Растворимый кофе — жуткая дрянь, если, конечно, речь не идет о той баночке, которая из детства. На которой было написано стилизованной арабской вязью instant coffee. И слово «инстант» все переводили исключительно как «растворимый» — английский тогда мало кто знал. Когда мой брат по-английски начинал считать до десяти, мы с сестрой просто лопались от зависти. А еще эта вот «р» их. Ооо, мечта…
Заветная желто-коричневая банка стоит в комоде на даче. Из нее насыпают по ложечке — кофе для дедушки, кофе для бабушки, для родни, которая постоянно приезжает в гости. И просто так к ней вроде бы подобраться можно, но запреты взрослых… Мне, например, кофе разрешалось только нюхать, пить его лет до четырнадцати было «рано». Плюс дефицит. Плюс родители.
…мы с сестрой проводим очередное лето на даче: слюнявим стащенные из «Москвича» дедушкины сигареты, втихаря обдираем клубнику с грядок и считаем, сколько яблок завязалось на яблонях — с прицелом на будущее. В этот день сидели, полоскали ноги в ручье, и тут вдруг сестра внезапно так:
— Ин, а ты пенку от кофе любишь?
— Я? Я ни разу не пробовала!
Сестра смотрит на меня как на безнадежно отсталого человека и командует — пойдем. Согнувшись в три погибели, рысим до веранды, на которой комод. В котором конфеты. Наши вещи. И кофе! Ирка достает из комода жестяную банку:
— Ты точно ни разу не пробовала кофе???
— Ну, пробовала, — я честная. — Глоточек. Но больше мне не дают. Рано.
— Хочешь?
— Больная что ли? КОНЕЧНО!!!
(От запаха кофе я схожу с ума, сколько себя помню. По выходным папа насыпал в кофемолку зерна арабики (тоже из серии «достали»!) и через полминуты по кухне несся волшебный аромат. Дальше джезва, вода, плита — главное уследить, чтобы кофе не сбежал — есть у него в характере это мерзкое свойство. Все. Остальное мне недоступно — кофе детям нельзя, хоть ты тресни).
Сестра сначала тащит из холодильника треугольную упаковку сливок, затем привычным движением хватает банку и ложку, -потому что просто так эту жестянку открыть было нереально. Поддевает края и пыхтит:
— Инка, ты только смотри, чтобы бабушки не было, убьет!
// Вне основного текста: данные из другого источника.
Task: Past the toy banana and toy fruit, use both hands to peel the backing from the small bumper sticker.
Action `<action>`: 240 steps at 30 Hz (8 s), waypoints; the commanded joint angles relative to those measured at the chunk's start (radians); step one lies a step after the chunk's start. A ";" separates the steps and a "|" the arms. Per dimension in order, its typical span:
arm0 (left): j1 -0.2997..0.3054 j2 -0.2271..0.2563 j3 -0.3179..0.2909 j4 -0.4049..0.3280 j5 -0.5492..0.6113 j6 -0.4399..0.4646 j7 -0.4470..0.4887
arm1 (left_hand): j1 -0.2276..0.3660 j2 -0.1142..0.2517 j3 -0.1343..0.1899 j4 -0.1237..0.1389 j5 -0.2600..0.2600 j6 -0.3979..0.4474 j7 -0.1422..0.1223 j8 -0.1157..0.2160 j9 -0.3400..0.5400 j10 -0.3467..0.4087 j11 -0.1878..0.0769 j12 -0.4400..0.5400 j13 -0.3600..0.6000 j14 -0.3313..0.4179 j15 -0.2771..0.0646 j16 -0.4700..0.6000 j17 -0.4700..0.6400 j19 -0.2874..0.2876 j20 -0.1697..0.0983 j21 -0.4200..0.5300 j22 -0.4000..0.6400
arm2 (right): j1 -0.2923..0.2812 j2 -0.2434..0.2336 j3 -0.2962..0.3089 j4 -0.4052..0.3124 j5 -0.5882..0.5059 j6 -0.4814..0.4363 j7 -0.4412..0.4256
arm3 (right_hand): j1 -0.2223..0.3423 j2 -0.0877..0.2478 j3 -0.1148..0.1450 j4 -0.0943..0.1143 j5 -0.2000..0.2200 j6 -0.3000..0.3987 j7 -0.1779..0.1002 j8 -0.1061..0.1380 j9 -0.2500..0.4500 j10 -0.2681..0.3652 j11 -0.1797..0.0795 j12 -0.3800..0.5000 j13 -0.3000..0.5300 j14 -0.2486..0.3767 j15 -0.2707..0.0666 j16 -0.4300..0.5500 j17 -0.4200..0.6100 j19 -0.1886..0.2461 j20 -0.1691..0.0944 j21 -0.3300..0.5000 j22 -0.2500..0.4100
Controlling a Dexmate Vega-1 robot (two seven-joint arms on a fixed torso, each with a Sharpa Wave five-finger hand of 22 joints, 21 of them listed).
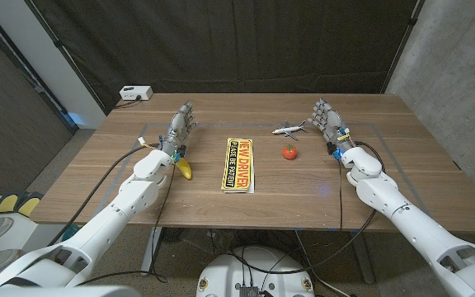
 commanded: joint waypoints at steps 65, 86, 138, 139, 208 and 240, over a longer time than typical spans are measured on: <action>0.020 0.021 0.000 -0.037 0.000 0.001 -0.014 | -0.013 -0.021 0.074 -0.028 -0.025 -0.018 -0.055 -0.023 0.001 -0.016 0.053 -0.025 0.013 -0.023 0.016 -0.024 0.007 0.002 0.006 -0.007 0.012 | 0.123 -0.214 -0.267 -0.507 -0.752 -0.471 -0.123 | 0.116 -0.017 0.038 -0.122 0.015 -0.031 0.017 0.022 0.006 -0.048 -0.044 0.002 0.017 -0.033 -0.059 -0.003 0.013 0.032 -0.027 -0.094 0.006; 0.023 0.025 0.001 -0.048 0.001 0.007 -0.011 | -0.015 -0.021 0.075 -0.031 -0.025 -0.016 -0.054 -0.023 0.001 -0.016 0.052 -0.026 0.011 -0.023 0.018 -0.023 0.007 0.003 0.006 -0.008 0.013 | 0.210 -0.185 -0.381 -0.536 -0.941 -0.574 0.001 | 0.168 -0.033 0.050 -0.139 0.008 -0.012 0.044 0.023 0.009 -0.054 -0.020 0.000 0.015 -0.033 -0.057 -0.009 0.003 0.036 -0.029 -0.111 0.005; -0.026 0.013 0.014 -0.001 0.009 0.019 -0.030 | -0.019 -0.023 0.075 -0.037 -0.025 -0.016 -0.055 -0.023 0.001 -0.016 0.050 -0.028 0.008 -0.021 0.021 -0.022 0.006 0.001 0.006 -0.010 0.014 | 0.374 -0.071 -0.599 -0.392 -1.224 -0.606 0.279 | 0.201 -0.054 0.040 -0.130 0.016 -0.029 0.040 0.011 0.012 -0.085 -0.029 -0.006 0.015 -0.053 -0.068 -0.014 0.001 0.050 -0.090 -0.134 0.006; -0.026 0.013 0.014 0.000 0.008 0.018 -0.031 | -0.019 -0.023 0.075 -0.037 -0.025 -0.016 -0.055 -0.023 0.001 -0.016 0.051 -0.028 0.008 -0.021 0.021 -0.022 0.006 0.001 0.006 -0.010 0.014 | 0.377 -0.068 -0.601 -0.385 -1.224 -0.600 0.283 | 0.201 -0.054 0.040 -0.130 0.016 -0.029 0.040 0.011 0.012 -0.084 -0.029 -0.005 0.015 -0.053 -0.068 -0.014 0.001 0.051 -0.090 -0.134 0.006; 0.002 0.041 0.002 -0.054 0.008 0.028 -0.020 | -0.025 -0.024 0.076 -0.042 -0.025 -0.015 -0.057 -0.024 0.001 -0.018 0.051 -0.031 0.006 -0.023 0.019 -0.022 0.006 0.000 0.006 -0.013 0.014 | 0.341 -0.003 -0.720 -0.248 -1.466 -0.747 0.135 | 0.611 -0.030 0.040 -0.135 0.072 0.486 -0.078 0.113 0.008 0.455 -0.124 0.157 0.021 0.462 -0.258 0.232 0.088 0.392 -0.097 -0.100 0.016; -0.005 0.056 0.010 -0.070 0.004 0.049 -0.046 | -0.027 -0.025 0.076 -0.046 -0.025 -0.018 -0.059 -0.025 0.001 -0.017 0.049 -0.031 0.006 -0.016 0.024 -0.019 0.006 -0.001 0.006 -0.014 0.015 | 0.124 0.067 -0.370 -0.215 -1.021 -0.390 -0.481 | 0.684 0.059 0.046 -0.089 0.017 0.863 -0.061 0.190 0.009 0.795 -0.128 0.285 0.055 0.760 -0.284 0.396 0.222 0.490 -0.106 -0.038 0.027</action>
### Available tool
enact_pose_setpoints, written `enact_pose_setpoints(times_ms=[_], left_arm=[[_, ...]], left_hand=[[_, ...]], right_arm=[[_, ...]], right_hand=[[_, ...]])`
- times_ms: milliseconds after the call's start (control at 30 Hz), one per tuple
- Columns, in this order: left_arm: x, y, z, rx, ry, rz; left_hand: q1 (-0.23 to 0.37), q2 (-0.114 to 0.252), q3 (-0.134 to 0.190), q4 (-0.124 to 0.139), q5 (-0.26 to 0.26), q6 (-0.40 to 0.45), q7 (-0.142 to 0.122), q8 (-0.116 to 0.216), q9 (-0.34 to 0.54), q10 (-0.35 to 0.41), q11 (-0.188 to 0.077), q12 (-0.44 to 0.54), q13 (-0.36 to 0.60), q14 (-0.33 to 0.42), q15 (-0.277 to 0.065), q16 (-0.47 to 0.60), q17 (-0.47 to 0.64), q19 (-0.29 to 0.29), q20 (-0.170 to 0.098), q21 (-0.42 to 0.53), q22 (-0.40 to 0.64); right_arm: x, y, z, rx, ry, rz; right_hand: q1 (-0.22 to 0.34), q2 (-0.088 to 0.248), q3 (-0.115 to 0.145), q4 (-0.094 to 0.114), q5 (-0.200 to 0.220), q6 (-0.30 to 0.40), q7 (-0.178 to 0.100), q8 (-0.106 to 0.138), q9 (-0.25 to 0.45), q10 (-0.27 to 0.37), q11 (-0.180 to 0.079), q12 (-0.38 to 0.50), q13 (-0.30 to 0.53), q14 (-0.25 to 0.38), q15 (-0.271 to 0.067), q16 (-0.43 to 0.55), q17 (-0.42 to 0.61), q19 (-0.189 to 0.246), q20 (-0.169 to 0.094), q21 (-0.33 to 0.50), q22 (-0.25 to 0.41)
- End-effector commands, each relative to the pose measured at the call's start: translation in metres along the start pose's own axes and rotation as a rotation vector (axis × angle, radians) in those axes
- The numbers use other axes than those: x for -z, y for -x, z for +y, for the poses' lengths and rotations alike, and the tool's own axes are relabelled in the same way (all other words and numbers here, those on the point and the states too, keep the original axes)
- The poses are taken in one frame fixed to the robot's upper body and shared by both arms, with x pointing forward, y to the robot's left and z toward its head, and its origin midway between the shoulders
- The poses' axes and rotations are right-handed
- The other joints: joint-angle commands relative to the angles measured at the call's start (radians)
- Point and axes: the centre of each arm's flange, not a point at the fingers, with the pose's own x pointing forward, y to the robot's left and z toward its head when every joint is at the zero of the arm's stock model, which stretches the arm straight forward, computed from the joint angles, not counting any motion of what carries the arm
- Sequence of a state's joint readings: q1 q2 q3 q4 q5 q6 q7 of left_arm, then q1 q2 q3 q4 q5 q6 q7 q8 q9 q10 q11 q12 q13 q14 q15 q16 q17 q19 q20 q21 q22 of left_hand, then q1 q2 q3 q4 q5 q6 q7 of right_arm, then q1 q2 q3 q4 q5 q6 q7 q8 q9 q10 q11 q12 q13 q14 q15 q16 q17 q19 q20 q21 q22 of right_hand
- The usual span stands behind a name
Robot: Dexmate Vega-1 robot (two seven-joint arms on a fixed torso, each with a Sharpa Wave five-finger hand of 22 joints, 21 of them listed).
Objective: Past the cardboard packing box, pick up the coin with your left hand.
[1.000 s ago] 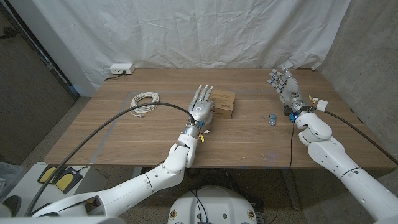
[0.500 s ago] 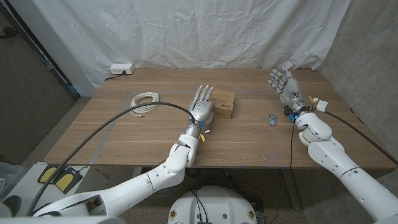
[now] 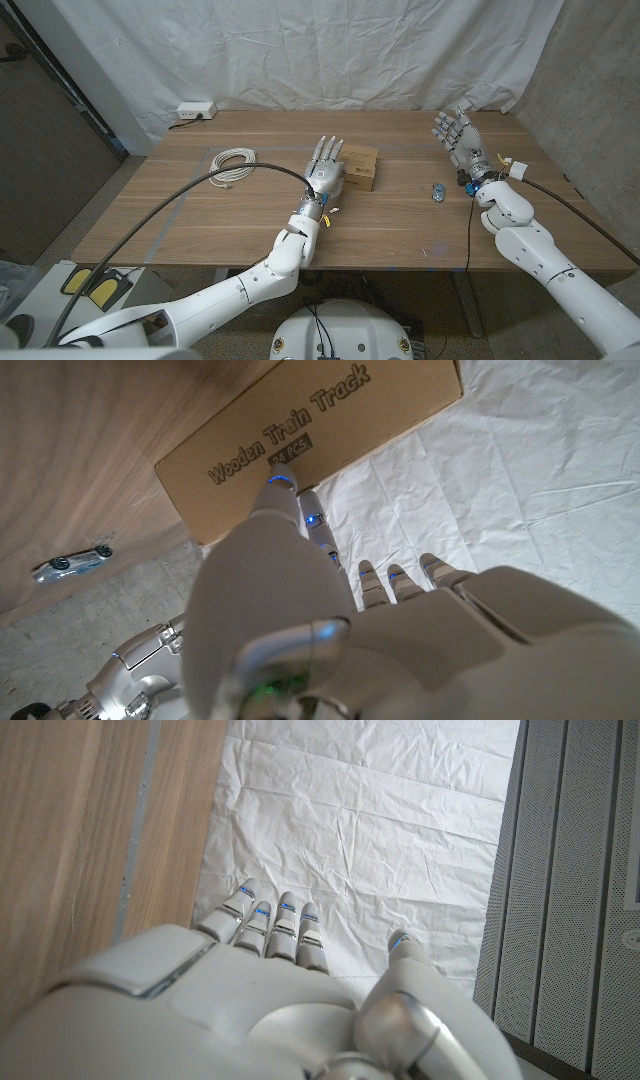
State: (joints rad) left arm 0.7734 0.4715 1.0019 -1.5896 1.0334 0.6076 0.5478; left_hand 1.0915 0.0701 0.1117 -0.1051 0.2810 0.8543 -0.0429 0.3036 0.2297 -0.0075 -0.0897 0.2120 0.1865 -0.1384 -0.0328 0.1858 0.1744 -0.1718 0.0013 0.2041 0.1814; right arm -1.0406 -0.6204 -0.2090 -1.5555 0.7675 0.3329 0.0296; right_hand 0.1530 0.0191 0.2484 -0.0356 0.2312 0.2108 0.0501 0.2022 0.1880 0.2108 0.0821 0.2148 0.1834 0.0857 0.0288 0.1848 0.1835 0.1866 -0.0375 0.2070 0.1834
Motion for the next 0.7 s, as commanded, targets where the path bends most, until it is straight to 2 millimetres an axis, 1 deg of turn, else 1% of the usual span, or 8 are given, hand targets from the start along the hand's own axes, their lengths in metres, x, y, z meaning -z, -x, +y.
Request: enact_pose_setpoints(times_ms=[33, 167, 267, 300, 400, 600, 633, 700], left_arm=[[-0.0024, -0.0070, -0.0019, -0.008, 0.005, -0.011], [-0.0040, -0.0075, -0.0026, -0.012, 0.000, -0.013], [-0.0048, -0.0081, -0.0034, -0.010, 0.003, -0.014], [-0.0050, -0.0082, -0.0033, -0.010, 0.002, -0.013], [-0.0054, -0.0081, -0.0035, -0.010, 0.009, -0.015], [-0.0055, -0.0069, -0.0042, -0.011, 0.015, -0.016], [-0.0057, -0.0064, -0.0043, -0.013, 0.014, -0.016], [-0.0059, -0.0058, -0.0045, -0.013, 0.015, -0.015]], left_hand=[[0.011, 0.002, -0.001, -0.010, -0.005, 0.015, -0.003, 0.008, 0.002, 0.016, -0.006, 0.011, -0.001, 0.013, -0.028, 0.010, 0.002, -0.029, 0.004, 0.007, 0.003], [0.015, 0.003, -0.001, -0.012, -0.007, 0.032, -0.002, 0.014, 0.002, 0.031, -0.005, 0.014, -0.001, 0.028, -0.031, 0.013, 0.002, -0.023, 0.006, 0.008, 0.003], [0.022, 0.006, 0.002, -0.014, -0.007, 0.038, 0.000, 0.016, 0.001, 0.040, -0.008, 0.016, -0.001, 0.039, -0.036, 0.015, 0.003, -0.018, 0.008, 0.010, 0.003], [0.024, 0.006, 0.002, -0.015, -0.008, 0.041, 0.000, 0.017, 0.001, 0.044, -0.013, 0.017, -0.001, 0.040, -0.035, 0.014, 0.003, -0.017, 0.008, 0.010, 0.003], [0.028, 0.008, 0.003, -0.017, -0.009, 0.051, 0.003, 0.021, 0.002, 0.050, -0.012, 0.017, -0.001, 0.048, -0.037, 0.015, 0.003, -0.014, 0.009, 0.011, 0.003], [0.038, 0.009, 0.004, -0.020, -0.014, 0.079, 0.008, 0.037, 0.009, 0.069, -0.018, 0.019, -0.001, 0.069, -0.041, 0.015, 0.002, -0.008, 0.012, 0.011, 0.003], [0.041, 0.008, 0.004, -0.021, -0.015, 0.090, 0.008, 0.042, 0.011, 0.075, -0.023, 0.020, -0.001, 0.071, -0.044, 0.014, 0.002, -0.008, 0.010, 0.011, 0.003], [0.044, 0.008, 0.004, -0.023, -0.016, 0.099, 0.005, 0.047, 0.012, 0.077, -0.023, 0.019, -0.001, 0.076, -0.043, 0.014, 0.002, -0.005, 0.010, 0.011, 0.003]], right_arm=[[-0.0020, -0.0020, -0.0035, 0.003, 0.000, -0.008], [-0.0019, -0.0024, -0.0046, 0.005, -0.002, -0.009], [-0.0011, -0.0023, -0.0054, 0.006, -0.003, -0.009], [-0.0009, -0.0023, -0.0057, 0.006, -0.004, -0.009], [-0.0002, -0.0020, -0.0062, 0.006, -0.004, -0.007], [0.0003, -0.0004, -0.0064, 0.008, -0.005, -0.008], [0.0003, 0.0000, -0.0062, 0.008, -0.005, -0.007], [0.0003, 0.0009, -0.0059, 0.009, -0.006, -0.008]], right_hand=[[0.004, 0.003, -0.002, -0.003, 0.007, 0.006, -0.001, -0.004, 0.002, 0.011, -0.002, -0.001, 0.002, 0.005, 0.008, 0.005, 0.006, 0.000, -0.015, -0.002, 0.004], [0.003, 0.003, -0.002, -0.003, 0.007, 0.007, -0.001, -0.004, 0.002, 0.011, -0.002, -0.001, 0.002, 0.005, 0.008, 0.005, 0.006, 0.000, -0.015, -0.002, 0.004], [0.003, 0.004, -0.003, -0.003, 0.006, 0.007, -0.001, -0.004, 0.002, 0.012, -0.002, 0.000, 0.002, 0.005, 0.007, 0.005, 0.006, 0.000, -0.015, -0.002, 0.004], [0.003, 0.004, -0.003, -0.003, 0.006, 0.007, -0.001, -0.004, 0.002, 0.012, -0.002, 0.000, 0.002, 0.005, 0.007, 0.005, 0.006, -0.001, -0.015, -0.002, 0.004], [0.003, 0.004, -0.003, -0.003, 0.006, 0.007, -0.001, -0.004, 0.002, 0.012, -0.002, 0.000, 0.002, 0.005, 0.006, 0.005, 0.006, -0.001, -0.015, -0.002, 0.004], [0.003, 0.004, -0.003, -0.004, 0.006, 0.007, 0.000, -0.004, 0.002, 0.012, -0.003, 0.000, 0.002, 0.005, 0.006, 0.005, 0.006, -0.001, -0.015, -0.002, 0.004], [0.003, 0.004, -0.003, -0.004, 0.006, 0.007, -0.001, -0.004, 0.002, 0.012, -0.003, 0.000, 0.002, 0.005, 0.006, 0.005, 0.006, -0.001, -0.015, -0.002, 0.004], [0.003, 0.004, -0.004, -0.004, 0.006, 0.006, -0.001, -0.004, 0.002, 0.011, -0.003, -0.001, 0.002, 0.005, 0.006, 0.005, 0.006, -0.001, -0.015, -0.002, 0.004]])
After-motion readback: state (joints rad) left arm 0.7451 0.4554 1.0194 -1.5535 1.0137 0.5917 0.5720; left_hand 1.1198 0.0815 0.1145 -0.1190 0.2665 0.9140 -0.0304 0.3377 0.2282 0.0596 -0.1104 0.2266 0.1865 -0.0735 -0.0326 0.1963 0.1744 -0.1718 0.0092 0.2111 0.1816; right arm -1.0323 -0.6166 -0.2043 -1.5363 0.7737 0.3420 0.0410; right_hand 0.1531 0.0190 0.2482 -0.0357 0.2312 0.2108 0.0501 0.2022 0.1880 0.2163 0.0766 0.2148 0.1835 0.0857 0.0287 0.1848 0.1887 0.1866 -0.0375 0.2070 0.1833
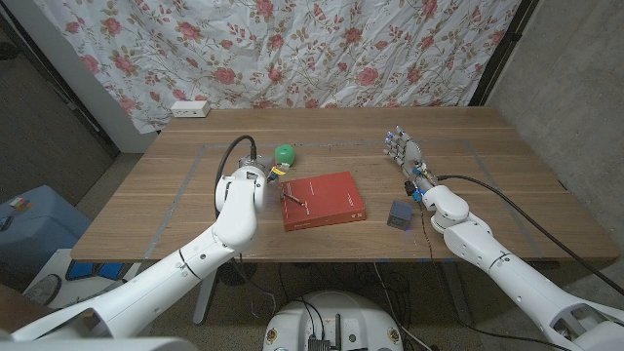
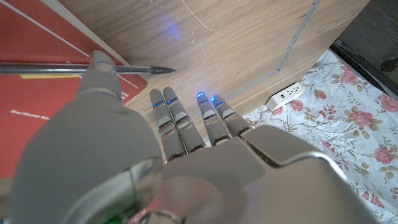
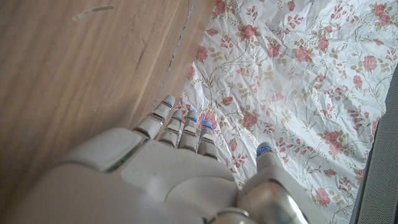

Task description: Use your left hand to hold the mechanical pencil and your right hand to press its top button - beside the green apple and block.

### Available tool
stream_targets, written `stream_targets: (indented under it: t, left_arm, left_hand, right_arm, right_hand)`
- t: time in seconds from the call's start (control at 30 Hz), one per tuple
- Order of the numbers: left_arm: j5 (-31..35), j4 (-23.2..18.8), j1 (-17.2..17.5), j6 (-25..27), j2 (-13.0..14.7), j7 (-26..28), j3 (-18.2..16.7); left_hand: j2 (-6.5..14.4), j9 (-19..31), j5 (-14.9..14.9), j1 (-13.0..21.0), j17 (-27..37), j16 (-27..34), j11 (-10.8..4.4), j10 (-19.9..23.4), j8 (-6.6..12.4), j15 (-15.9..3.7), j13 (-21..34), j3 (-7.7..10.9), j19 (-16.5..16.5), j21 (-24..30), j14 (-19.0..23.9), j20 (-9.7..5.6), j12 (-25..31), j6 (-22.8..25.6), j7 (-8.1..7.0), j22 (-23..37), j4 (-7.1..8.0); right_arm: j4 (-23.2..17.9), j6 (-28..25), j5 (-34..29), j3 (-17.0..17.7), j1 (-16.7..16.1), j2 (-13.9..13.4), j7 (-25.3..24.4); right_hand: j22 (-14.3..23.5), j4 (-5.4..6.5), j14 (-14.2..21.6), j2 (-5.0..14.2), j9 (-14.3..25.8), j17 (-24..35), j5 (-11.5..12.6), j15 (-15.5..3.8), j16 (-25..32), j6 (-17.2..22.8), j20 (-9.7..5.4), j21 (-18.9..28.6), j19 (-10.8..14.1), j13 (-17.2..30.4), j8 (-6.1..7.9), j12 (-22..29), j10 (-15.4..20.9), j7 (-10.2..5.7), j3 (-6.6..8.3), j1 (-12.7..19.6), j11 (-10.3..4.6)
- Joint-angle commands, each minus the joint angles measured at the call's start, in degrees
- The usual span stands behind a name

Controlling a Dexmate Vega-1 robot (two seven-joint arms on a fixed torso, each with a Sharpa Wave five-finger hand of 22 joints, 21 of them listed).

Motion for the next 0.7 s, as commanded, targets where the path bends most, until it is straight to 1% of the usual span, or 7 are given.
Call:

Я, как заправский партизан, из-под занавески оглядываю участок. Бабушка где-то в парнике укрощает огурцы, дедушка спит — горизонт чист.
Наконец банка открыта, там полным-полно ароматного порошка. Опытная (на полтора года старше меня) сестрица раздает инструктаж:
— Бери чашку. Сначала насыпаешь ложку кофе, потом ложку сахара, а потом ложку сливок и растираешь это все сильно-сильно, пока белым не станет. Это и будет пенка, — ложка мелькает в чашке со скоростью метеора и я тут же включаюсь в работу. Через тридцать секунд у нас вкуснющая сладкая кофейно-сливочная смесь, от которой невозможно оторваться. Только ее очень мало. Мы ее проглатываем за полсекунды.
— Давай еще?
— Бабушка убьет! — У бабушки пятеро детей, прорва шальных внуков, поэтому понятие «убьет» вовсе не метафора. А достать этот индийский кофе вообще задача для героев. Но тяга к запретному плоду сильнее страха казни. — Хорошо. Еще по ложечке.
Мы перетираем очередную порцию, уминаем ее, облизываемся и понимаем, что там где две, там и три. И еще. И снова. Не остановиться. Лопаем, не отрывая взглядов от занавески — чтоб слинять при первых признаках воздушной тревоги.
— Еще?
— Давай. По последней, — сестра решительно закрывает банку и прячет ее в комод, чтобы бабушка ничего не заподозрила.
Следы преступления уничтожены: чашки вымыты, ложки на месте, банка в комоде. Сливки в холодильнике. И, конечно, немножко мы оставили — мы ж не звери какие. Не эгоистки!!! Оставили, сколько смогли. На донышке. Чтоб жестянку прикрыть.